Data for review:
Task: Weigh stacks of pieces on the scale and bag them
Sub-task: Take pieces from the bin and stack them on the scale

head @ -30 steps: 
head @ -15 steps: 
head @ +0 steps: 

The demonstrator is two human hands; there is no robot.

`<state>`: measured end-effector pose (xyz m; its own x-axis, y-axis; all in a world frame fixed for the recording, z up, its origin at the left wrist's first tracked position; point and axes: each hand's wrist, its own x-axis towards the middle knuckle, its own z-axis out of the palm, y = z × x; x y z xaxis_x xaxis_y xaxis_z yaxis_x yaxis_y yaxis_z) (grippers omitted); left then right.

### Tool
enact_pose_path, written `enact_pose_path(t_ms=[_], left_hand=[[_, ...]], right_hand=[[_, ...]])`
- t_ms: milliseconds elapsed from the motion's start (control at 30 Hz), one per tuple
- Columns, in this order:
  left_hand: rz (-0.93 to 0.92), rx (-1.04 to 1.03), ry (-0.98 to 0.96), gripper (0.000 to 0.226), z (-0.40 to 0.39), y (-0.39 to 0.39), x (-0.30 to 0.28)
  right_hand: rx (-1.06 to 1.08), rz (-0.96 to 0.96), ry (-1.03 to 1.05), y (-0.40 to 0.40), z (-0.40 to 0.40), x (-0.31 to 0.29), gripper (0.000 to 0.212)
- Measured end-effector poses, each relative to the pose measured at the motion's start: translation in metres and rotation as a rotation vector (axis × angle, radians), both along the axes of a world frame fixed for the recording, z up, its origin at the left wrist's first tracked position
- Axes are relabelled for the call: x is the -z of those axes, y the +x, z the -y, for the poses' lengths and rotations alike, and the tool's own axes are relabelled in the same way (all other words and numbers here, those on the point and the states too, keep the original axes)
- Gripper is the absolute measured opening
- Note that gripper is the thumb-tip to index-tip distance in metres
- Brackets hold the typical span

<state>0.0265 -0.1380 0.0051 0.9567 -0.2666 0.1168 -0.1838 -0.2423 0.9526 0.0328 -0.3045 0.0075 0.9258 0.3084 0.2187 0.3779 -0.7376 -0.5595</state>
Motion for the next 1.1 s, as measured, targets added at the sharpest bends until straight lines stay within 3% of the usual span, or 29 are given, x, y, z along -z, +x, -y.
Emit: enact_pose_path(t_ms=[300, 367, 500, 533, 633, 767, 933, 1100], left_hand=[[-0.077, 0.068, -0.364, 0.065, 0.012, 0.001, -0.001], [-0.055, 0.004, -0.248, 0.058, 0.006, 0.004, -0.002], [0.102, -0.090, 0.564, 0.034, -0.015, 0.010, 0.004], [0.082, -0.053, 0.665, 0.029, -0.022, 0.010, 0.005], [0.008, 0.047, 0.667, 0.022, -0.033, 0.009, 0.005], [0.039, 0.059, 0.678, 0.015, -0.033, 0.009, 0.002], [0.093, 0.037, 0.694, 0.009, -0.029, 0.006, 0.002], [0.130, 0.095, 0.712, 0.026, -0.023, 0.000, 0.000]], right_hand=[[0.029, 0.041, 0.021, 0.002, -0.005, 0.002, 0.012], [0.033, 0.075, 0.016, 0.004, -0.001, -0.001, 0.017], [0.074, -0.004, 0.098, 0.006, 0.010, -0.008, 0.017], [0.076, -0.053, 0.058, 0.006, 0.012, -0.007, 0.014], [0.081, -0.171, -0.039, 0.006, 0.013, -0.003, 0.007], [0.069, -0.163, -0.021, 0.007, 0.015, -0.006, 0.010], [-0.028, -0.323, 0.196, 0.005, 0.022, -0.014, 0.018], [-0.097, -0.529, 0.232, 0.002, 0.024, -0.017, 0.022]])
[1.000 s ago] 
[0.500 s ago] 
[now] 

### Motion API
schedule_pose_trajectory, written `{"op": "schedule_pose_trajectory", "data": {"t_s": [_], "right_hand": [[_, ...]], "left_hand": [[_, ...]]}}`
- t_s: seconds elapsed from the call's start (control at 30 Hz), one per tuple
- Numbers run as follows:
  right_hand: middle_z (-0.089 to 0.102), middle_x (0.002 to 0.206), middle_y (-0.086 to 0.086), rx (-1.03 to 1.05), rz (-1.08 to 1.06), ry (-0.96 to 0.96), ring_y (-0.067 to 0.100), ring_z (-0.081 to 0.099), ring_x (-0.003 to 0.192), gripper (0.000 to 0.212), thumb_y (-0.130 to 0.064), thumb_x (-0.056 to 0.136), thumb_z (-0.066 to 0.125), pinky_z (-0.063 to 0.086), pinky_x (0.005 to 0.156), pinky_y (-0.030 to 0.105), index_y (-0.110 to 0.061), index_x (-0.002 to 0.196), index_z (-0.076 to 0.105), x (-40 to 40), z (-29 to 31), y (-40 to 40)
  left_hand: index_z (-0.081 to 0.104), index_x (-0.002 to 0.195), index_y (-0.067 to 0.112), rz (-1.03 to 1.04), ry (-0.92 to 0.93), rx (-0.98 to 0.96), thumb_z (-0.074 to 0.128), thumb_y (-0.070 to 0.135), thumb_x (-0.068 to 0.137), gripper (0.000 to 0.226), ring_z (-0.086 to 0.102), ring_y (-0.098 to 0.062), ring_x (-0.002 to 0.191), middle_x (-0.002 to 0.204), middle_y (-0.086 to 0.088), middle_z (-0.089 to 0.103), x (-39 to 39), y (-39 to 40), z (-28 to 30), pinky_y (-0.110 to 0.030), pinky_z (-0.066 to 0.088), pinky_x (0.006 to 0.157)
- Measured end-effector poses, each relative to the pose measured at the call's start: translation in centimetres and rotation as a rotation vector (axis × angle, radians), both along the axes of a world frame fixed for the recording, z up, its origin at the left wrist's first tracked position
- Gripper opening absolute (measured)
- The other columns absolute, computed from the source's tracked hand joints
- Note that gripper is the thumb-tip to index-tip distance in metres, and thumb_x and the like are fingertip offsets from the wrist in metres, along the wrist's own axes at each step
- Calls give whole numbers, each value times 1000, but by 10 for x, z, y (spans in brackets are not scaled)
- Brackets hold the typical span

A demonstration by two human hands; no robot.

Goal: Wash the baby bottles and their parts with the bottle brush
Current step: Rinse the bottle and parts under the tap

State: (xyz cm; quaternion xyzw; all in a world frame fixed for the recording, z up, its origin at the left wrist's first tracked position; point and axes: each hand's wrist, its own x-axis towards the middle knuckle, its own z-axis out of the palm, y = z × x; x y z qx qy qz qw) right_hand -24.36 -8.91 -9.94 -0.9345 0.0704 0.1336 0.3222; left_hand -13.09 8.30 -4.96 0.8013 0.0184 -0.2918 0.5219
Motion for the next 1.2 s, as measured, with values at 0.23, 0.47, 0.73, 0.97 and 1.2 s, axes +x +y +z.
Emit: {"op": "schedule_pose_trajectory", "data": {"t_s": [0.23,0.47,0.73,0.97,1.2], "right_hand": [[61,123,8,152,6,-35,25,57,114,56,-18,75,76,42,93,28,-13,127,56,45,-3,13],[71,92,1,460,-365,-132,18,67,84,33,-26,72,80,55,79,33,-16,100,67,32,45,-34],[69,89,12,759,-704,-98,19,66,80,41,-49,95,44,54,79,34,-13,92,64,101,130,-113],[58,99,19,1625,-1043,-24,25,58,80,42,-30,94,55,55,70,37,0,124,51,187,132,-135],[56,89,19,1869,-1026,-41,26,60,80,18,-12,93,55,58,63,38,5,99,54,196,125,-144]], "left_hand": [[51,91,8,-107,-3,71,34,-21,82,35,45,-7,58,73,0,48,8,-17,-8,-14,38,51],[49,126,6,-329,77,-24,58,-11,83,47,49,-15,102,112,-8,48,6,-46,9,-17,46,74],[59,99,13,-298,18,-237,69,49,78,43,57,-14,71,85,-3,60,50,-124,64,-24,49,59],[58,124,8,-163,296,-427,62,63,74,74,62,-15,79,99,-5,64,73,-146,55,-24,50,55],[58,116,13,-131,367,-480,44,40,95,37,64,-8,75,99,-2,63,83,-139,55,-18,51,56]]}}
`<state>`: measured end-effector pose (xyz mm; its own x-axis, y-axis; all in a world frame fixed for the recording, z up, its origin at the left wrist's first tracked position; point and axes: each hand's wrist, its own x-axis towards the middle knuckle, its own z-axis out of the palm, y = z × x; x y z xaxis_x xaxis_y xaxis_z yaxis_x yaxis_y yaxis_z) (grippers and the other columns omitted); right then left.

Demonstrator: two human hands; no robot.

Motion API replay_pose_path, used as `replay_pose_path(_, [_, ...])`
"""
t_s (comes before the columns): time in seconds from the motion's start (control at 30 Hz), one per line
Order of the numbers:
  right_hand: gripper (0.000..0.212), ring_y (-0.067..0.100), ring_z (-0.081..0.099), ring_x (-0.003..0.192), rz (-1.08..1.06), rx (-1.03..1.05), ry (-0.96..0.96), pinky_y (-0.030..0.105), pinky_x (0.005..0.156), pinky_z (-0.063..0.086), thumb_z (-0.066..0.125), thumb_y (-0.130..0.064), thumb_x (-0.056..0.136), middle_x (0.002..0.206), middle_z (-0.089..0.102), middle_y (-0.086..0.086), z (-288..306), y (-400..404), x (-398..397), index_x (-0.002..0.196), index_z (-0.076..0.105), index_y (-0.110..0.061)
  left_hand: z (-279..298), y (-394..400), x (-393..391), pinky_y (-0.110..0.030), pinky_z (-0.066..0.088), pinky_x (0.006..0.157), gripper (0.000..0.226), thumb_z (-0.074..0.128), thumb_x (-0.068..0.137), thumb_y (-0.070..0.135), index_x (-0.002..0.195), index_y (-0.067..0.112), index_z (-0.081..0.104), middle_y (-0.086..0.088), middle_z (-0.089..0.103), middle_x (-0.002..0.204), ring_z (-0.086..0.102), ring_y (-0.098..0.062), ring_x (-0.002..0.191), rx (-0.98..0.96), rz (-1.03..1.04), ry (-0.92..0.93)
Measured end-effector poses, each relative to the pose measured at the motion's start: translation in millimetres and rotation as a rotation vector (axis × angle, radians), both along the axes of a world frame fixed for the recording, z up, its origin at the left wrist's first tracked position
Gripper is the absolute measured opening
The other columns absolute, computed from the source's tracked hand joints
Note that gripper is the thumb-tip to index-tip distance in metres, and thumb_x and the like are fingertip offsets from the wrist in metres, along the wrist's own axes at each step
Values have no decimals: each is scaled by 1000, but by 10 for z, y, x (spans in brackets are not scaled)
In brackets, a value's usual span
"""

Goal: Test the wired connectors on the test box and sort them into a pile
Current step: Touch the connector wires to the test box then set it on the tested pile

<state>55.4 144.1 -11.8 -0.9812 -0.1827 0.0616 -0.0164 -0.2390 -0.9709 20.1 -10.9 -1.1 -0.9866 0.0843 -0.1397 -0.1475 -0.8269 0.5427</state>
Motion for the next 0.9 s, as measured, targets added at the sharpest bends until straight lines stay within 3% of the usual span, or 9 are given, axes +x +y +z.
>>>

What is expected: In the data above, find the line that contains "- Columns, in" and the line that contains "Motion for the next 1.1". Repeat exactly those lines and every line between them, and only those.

Expected answer:
- Columns, in this order:
  left_hand: rz (-0.93 to 0.92), rx (-1.04 to 1.03), ry (-0.98 to 0.96), gripper (0.000 to 0.226), z (-0.40 to 0.39), y (-0.39 to 0.39), x (-0.30 to 0.28)
  right_hand: rx (-1.06 to 1.08), rz (-0.96 to 0.96), ry (-1.03 to 1.05), y (-0.40 to 0.40), z (-0.40 to 0.40), x (-0.31 to 0.29), gripper (0.000 to 0.212)
- Measured end-effector poses, each relative to the pose measured at the motion's start: translation in metres and rotation as a rotation vector (axis × angle, radians), both along the axes of a world frame fixed for the recording, z up, its origin at the left wrist's first tracked position
- Axes are relabelled for the call: x is the -z of those axes, y the +x, z the -y, for the poses' lengths and rotations alike, and the tool's own axes are relabelled in the same way (all other words and numbers here, those on the point and the states too, keep the original axes)
- Gripper is the absolute measured opening
- Note that gripper is the thumb-tip to index-tip distance in metres
- Brackets hold the typical span

<state>0.0265 -0.1380 0.0051 0.9567 -0.2666 0.1168 -0.1838 -0.2423 0.9526 0.0328 -0.3045 0.0075 0.9258 0.3084 0.2187 0.3779 -0.7376 -0.5595</state>
Motion for the next 1.1 s, as measured, targets added at the sharpest bends until straight lines stay within 3% of the usual span, or 29 are given, x, y, z along -z, +x, -y.

There is no more to this exercise.